## PROMPT
Scan the entries line by line and return those with "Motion".

## DATA SHOWN

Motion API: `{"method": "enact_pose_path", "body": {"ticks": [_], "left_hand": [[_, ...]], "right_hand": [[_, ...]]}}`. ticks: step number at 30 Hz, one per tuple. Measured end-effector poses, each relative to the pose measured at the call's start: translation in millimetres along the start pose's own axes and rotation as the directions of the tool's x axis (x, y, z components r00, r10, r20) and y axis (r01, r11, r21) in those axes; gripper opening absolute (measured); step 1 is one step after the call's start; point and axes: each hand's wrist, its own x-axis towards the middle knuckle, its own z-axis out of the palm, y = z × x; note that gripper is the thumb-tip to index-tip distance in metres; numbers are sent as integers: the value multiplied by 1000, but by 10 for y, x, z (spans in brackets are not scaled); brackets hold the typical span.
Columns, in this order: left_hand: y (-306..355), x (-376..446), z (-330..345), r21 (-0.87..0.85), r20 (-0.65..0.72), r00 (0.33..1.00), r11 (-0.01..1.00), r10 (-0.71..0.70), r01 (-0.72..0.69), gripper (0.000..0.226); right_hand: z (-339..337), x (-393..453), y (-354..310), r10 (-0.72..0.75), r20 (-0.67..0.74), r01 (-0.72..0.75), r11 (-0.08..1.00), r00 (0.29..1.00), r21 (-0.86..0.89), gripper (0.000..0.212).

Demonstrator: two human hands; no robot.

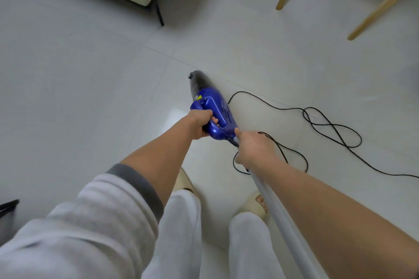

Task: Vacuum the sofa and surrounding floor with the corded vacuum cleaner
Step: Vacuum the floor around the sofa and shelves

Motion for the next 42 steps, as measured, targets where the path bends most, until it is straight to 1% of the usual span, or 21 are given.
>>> {"method": "enact_pose_path", "body": {"ticks": [2,6,10,12,15,17,19,23,28,31,36,38,42], "left_hand": [[122,45,-311,1,11,1000,1000,2,-2,7],[327,128,-787,16,23,1000,1000,8,-8,24],[510,181,-1015,27,21,1000,999,17,-18,28],[567,216,-1076,15,27,1000,1000,14,-15,26],[612,258,-1078,-17,33,999,1000,15,-14,17],[660,292,-1054,-45,31,999,999,21,-19,11],[713,326,-1020,-66,20,999,998,25,-24,12],[856,404,-940,-76,3,1000,997,6,-6,12],[1052,439,-779,-76,-24,999,997,-23,21,12],[1136,317,-629,-74,-36,997,995,-65,62,12],[1322,27,-368,5,-33,991,991,-131,131,10],[1405,-39,-292,14,-28,987,987,-157,158,11],[1555,29,-215,-16,-9,988,988,-155,155,12]], "right_hand": [[-57,97,-326,8,-2,-8,1000,1000,3,51],[-150,247,-802,21,-18,-20,999,1000,30,40],[-230,360,-1059,31,-28,-30,999,999,38,38],[-274,412,-1129,26,-33,-25,999,999,22,40],[-351,480,-1127,21,-38,-21,1000,999,-2,47],[-413,540,-1098,15,-38,-16,1000,999,-27,48],[-475,592,-1057,12,-33,-13,1000,999,-29,48],[-592,721,-962,-12,-22,12,1000,1000,-18,57],[-795,858,-791,-41,3,41,999,999,-27,61],[-968,787,-657,-36,30,37,999,999,-22,59],[-1207,627,-459,-9,96,8,1000,995,13,57],[-1293,610,-395,2,95,-3,1000,996,9,57],[-1397,740,-320,0,54,1,1000,999,-22,56]]}}
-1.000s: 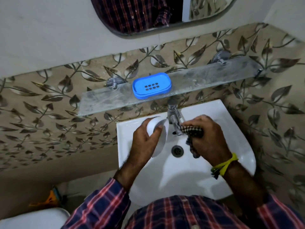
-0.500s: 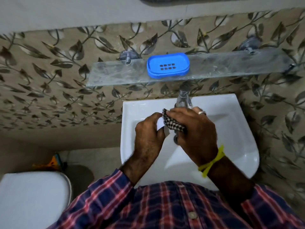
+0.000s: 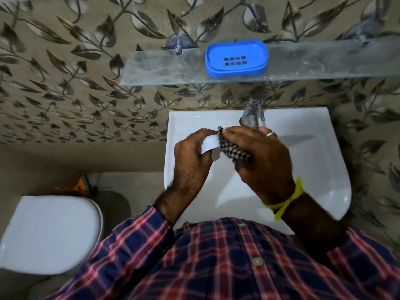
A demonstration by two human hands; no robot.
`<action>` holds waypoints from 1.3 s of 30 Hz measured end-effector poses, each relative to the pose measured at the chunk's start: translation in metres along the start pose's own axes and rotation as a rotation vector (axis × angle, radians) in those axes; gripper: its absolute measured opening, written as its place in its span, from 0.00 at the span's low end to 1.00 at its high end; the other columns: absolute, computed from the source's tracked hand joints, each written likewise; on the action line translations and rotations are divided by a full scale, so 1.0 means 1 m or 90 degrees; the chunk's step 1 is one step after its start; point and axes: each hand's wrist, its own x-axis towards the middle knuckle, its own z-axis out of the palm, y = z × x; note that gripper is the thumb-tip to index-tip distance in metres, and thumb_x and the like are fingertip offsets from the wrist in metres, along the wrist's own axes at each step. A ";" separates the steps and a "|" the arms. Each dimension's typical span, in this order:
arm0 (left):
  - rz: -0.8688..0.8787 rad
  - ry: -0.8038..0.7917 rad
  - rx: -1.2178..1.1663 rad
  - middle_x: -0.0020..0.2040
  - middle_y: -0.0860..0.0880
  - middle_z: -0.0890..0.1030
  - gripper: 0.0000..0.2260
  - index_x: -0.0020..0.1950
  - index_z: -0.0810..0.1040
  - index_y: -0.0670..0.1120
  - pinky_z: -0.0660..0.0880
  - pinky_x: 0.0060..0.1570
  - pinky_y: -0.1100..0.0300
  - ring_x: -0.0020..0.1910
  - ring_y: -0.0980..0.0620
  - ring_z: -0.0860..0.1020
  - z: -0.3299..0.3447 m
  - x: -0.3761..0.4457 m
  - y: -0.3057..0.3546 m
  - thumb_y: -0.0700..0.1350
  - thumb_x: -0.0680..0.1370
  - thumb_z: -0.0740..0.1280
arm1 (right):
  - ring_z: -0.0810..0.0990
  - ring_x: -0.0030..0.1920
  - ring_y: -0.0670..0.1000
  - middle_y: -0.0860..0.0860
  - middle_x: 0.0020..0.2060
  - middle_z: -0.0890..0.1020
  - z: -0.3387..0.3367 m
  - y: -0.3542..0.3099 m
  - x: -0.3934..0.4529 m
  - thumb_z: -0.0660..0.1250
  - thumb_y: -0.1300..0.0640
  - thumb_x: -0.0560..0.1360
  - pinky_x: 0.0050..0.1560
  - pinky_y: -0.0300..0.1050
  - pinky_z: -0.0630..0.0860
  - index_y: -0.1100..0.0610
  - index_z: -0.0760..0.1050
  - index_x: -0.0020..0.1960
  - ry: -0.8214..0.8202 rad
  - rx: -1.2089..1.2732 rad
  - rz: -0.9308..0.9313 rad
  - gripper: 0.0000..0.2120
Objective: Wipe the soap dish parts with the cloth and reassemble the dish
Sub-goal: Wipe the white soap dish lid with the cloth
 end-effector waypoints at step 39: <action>-0.081 0.014 0.053 0.43 0.49 0.86 0.11 0.49 0.84 0.44 0.80 0.46 0.50 0.44 0.49 0.84 -0.006 0.003 -0.003 0.36 0.70 0.65 | 0.80 0.47 0.56 0.50 0.62 0.83 -0.003 -0.009 0.008 0.61 0.61 0.77 0.50 0.45 0.76 0.57 0.80 0.64 -0.034 -0.019 -0.102 0.18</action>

## RESULT OF THIS TASK
Motion API: `{"method": "enact_pose_path", "body": {"ticks": [_], "left_hand": [[_, ...]], "right_hand": [[_, ...]]}}`. ticks: step number at 30 Hz, one per tuple. Measured end-effector poses, each relative to the pose measured at the call's start: translation in millimetres along the start pose's own axes and rotation as the directions of the tool's x axis (x, y, z components r00, r10, r20) and y axis (r01, r11, r21) in those axes; gripper opening absolute (measured); step 1 is one step after the call's start; point and axes: each hand's wrist, its own x-axis towards the middle knuckle, its own z-axis out of the palm, y = z × x; note that gripper is the thumb-tip to index-tip distance in metres; numbers are sent as integers: the value multiplied by 1000, but by 10 for y, x, z (spans in brackets are not scaled); brackets hold the typical span.
Motion for the next 42 steps, as measured, targets where the path bends most, until it is straight to 1% of the usual span, or 21 are given.

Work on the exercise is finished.